Les films continueront de s’égrener au fil des décennies et, progressivement, le public de se distancer. Citons «Sauve qui peut (la vie)» en 1980, «Prénom Carmen» (1983) ou les huit épisodes des «Histoire(s) du cinéma» (1988-1998).

Alors que Belmondo avait accompagné le Godard des débuts, le Godard plus tardif n’hésitera pas à faire appel, à la surprise générale, à Johnny Hallyday («Détective», 1985) ou à Alain Delon («Nouvelle vague», 1990).

Ces dernières années, un peu plus à chaque production, le cinéma de Godard joue du montage et du mixage pour mêler présent et passé, fiction et documentaire, voix off et dialogues, musiques et bruits d’ambiance, film de cinéma et discours sur le cinéma.

Le cinéma, que Godard désormais revenu en terre vaudoise, à Rolle, a vénéré, vénère et vénérera toujours. Ses comparaisons avec le petit écran en témoignent: «Quand on va au cinéma on lève la tête. Quand on regarde la télévision on la baisse!» Ou encore: «Un téléfilm montre le visible, un film montre l’invisible.»

Ses formules sont aussi concises et efficaces que nombre de ses films touffus.

Exposition prévue

«Collage(s) de France: une archéologie du cinéma d’après JLG», tel est le nom du projet d’exposition que Jean-Luc Godard est en train de préparer. Non pas une rétrospective, mais, selon lui, une «oeuvre totale», la première que le cinéaste accepte de créer pour un musée, explique à l’ats le Centre Pompidou, à Paris.

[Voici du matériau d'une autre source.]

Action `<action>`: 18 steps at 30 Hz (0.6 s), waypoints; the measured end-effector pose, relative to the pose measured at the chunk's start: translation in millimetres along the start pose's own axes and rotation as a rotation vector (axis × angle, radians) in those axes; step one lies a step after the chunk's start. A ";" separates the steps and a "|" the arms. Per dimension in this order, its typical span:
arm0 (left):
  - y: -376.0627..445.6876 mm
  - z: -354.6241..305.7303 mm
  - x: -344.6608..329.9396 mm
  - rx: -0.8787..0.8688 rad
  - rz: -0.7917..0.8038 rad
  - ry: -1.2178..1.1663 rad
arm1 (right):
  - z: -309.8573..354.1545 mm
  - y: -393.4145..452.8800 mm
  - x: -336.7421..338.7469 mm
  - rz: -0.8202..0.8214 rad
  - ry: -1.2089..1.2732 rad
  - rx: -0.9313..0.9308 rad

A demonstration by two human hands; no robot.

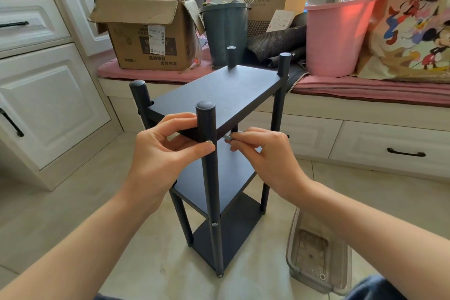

L’événement initialement prévu il y a un an, et censé durer neuf mois, est désormais programmé du 26 avril au 14 août 2006, soit durant trois mois et demi. Le réalisateur comme le musée restent évasifs sur la teneur de l’exposition.

On sait toutefois que Godard va disposer de 1150 mètres carrés répartis en neuf salles et qu’il a accepté d’être filmé lors de rencontres avec des intellectuels. L’exposition devrait aussi tisser des liens entre sa carrière longue d’un demi-siècle et des oeuvres de la collection permanente du musée.

swissinfo, Bernard Léchot et les agences

– Jean-Luc Godard est né à Paris le 3 décembre 1930 de parents d’origine suisse.

– C’est avec «Le Mépris» (1963) et les films suivants qu’il s’affirme comme le chef de fil de la «Nouvelle Vague».

– Depuis les années 80, le public s’est largement distancé de son œuvre.

– Malgré l’exigence et la complexité de son cinéma, le personnage reste paradoxalement une figure populaire.